Mechanism: The mechanism is the following: The histidine will react with the serine and deprotonate it. The deprotonated hydroxyl group of the serine will act as a nucleophilic species and attack the carbon from the carbonyl function on the peptide. This will lead to the formation of a tetrahedral intermediate. Then, a second tetrahedral intermediate will be formed, but with the attack of a deprotonated water molecule. At the end, the regeneration of the active site will be done with the release of the peptide cut in two parts.
Classification and properties
Performed experiments aimed to study the classification of ASP through inhibition, as well as the ability to enhance vascular permeability in dorsal skin tissue of rodents (Wistar rat).
ASP was shown not to be a metallo-protease, because its activity is not affected by metal chelators (EDTA, EGTA, o-phenantroline) or metallo-protease inhibitors (phosphoramidon).
The ASP protease activity was strongly attenuated by serine protease inhibitors (DFP, AEBSEF) suggesting a hypothetical belonging to the subtilisin serine proteases family. Furthermore the predicted amino acid sequence reinforces this speculation. However, the size of the ASP (MW 65000) is unlike other subtilisin proteases (MW 30000). Also the amino acid residues composition is different from the family’s characteristics because ASP shows unique cysteine residues that other family members don t show. Therefore we can state that it is likely that ASP belongs to the subtilisin serine proteases family, however it remains unclear.

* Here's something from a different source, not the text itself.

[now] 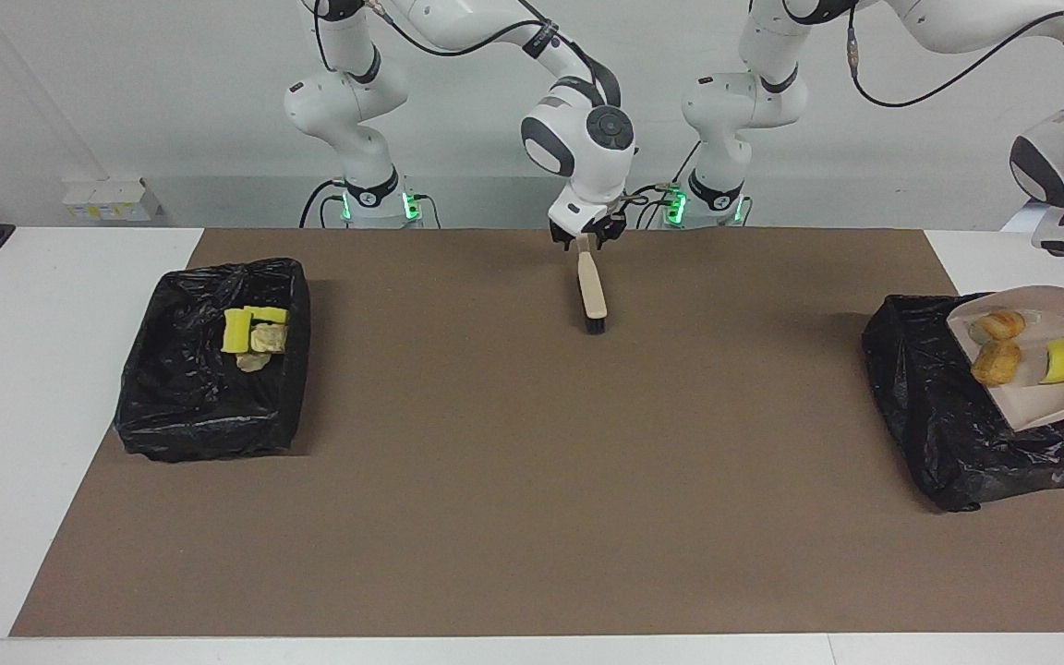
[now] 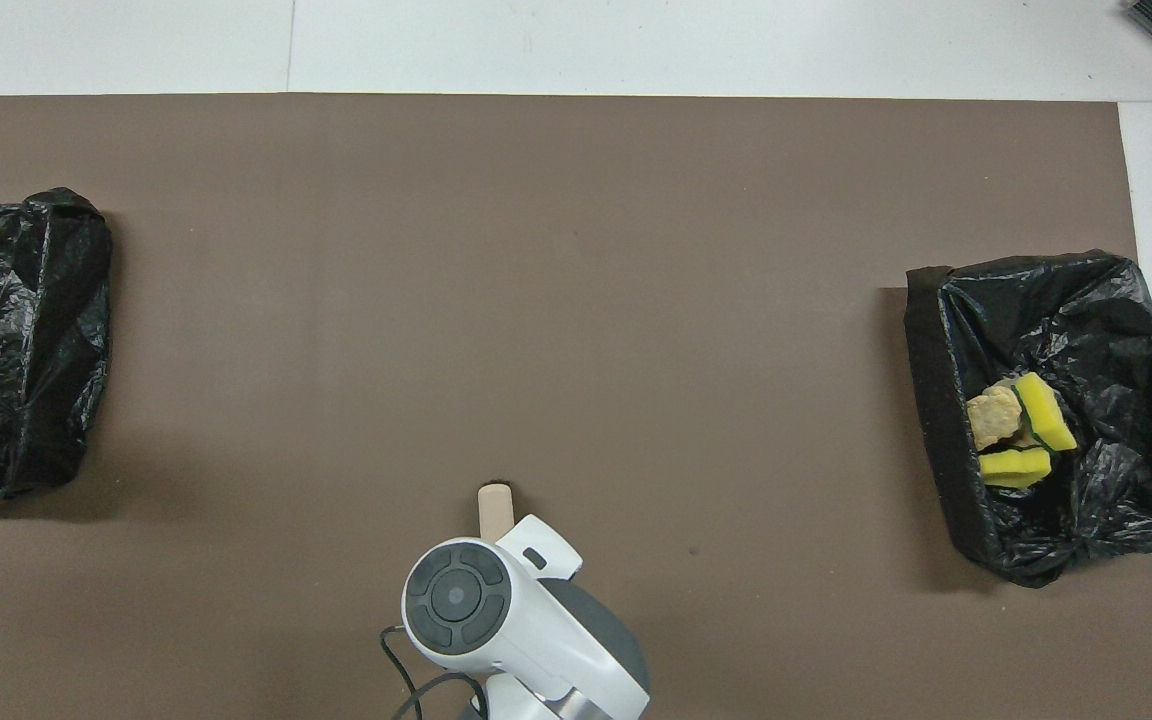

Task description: Sweep and dump trash in bin

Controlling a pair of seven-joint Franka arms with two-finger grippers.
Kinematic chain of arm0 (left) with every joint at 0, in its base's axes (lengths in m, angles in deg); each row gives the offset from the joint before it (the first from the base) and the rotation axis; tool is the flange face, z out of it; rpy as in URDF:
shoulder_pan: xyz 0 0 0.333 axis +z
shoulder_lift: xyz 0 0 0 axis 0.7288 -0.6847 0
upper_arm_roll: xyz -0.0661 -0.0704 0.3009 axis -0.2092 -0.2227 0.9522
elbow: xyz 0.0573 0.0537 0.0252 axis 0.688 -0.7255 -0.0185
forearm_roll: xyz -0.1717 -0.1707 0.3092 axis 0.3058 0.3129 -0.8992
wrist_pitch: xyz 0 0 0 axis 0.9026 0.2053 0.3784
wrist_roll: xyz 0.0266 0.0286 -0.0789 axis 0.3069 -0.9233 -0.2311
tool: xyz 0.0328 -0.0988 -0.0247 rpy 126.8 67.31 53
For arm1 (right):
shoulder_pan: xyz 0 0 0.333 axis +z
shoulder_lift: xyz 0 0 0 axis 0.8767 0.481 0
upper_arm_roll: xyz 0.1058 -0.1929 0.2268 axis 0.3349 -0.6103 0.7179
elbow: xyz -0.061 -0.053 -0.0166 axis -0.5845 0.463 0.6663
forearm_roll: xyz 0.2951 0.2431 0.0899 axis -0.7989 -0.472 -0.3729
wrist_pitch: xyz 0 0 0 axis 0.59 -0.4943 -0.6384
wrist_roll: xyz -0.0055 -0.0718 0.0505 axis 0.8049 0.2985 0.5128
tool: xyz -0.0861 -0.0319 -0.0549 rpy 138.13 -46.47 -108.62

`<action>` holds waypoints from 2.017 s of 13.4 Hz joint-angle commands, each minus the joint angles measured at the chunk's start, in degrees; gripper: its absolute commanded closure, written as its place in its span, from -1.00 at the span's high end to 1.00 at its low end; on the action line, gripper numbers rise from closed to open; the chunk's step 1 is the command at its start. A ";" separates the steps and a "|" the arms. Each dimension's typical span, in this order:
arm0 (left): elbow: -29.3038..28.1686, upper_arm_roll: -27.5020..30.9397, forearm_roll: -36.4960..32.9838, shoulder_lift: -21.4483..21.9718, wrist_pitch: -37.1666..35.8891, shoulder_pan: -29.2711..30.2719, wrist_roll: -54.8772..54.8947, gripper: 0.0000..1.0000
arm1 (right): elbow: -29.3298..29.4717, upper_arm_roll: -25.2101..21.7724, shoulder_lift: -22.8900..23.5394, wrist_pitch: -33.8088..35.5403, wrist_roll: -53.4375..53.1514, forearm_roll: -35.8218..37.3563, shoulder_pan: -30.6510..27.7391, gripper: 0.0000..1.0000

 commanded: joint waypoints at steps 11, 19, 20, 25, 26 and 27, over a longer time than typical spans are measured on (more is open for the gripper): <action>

A soybean trypsin inhibitor was shown not to block the proteolytic action of ASP itself, but could inhibit the vascular permeability enhancing activity that follows after injection of ASP into epithelial cells.
This experimental finding suggests that epithelial trypsin like proteases mediate the reaction causing enhanced vascular permeability. It is likely that ASP stimulates the secretion and maturation of epithelial trypsin proteases, thus enhancing the vascular permeability. ASP could stimulate the bradykinin-releasing pathway, thus stimulating mast cells to release histamine and further enhance the vascular permeability.

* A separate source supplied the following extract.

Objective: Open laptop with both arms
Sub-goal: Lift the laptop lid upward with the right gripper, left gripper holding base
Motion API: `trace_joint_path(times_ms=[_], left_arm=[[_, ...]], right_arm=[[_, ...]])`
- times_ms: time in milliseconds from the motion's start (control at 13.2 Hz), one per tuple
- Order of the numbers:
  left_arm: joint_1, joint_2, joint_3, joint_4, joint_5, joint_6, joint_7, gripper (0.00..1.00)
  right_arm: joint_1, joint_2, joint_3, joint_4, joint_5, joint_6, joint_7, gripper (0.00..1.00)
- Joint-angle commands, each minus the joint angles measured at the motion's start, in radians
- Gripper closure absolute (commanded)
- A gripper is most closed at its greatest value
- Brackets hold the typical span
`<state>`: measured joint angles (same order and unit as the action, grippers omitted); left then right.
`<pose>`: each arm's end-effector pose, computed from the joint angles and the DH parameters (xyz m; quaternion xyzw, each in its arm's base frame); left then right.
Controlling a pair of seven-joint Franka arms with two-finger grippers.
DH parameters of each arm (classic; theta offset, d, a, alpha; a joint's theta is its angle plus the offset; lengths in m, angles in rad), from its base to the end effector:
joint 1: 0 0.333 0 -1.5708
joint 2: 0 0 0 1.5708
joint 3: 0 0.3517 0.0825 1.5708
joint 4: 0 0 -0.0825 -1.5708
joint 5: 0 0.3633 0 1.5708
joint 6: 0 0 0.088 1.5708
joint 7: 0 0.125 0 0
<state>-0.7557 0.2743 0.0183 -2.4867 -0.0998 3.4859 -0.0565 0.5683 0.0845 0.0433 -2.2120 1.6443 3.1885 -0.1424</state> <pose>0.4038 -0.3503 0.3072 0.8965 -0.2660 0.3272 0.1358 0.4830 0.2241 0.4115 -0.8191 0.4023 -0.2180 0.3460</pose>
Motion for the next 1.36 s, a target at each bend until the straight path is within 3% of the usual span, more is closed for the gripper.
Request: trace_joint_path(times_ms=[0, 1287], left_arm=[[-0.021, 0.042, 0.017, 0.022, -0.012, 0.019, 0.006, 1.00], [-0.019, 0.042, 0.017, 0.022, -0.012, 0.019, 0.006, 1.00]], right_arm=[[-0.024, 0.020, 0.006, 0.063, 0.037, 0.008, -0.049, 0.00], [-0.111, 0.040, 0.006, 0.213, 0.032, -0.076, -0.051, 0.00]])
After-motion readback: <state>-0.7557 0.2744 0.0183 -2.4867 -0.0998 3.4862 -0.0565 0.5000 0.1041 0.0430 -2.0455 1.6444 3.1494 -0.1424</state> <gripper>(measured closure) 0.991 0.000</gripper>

Antihistaminic agents (diphenhydramine and pyrilamine) were shown to efficiently inhibit the vascular permeability enhancing activity of the ASP. It is very likely that the vascular permeability enhancement is related to the release of histamine from mast cells.
Through histopathological examinations it was shown that mast cells appeared around the injection site, confirming the role of histamine as a key factor.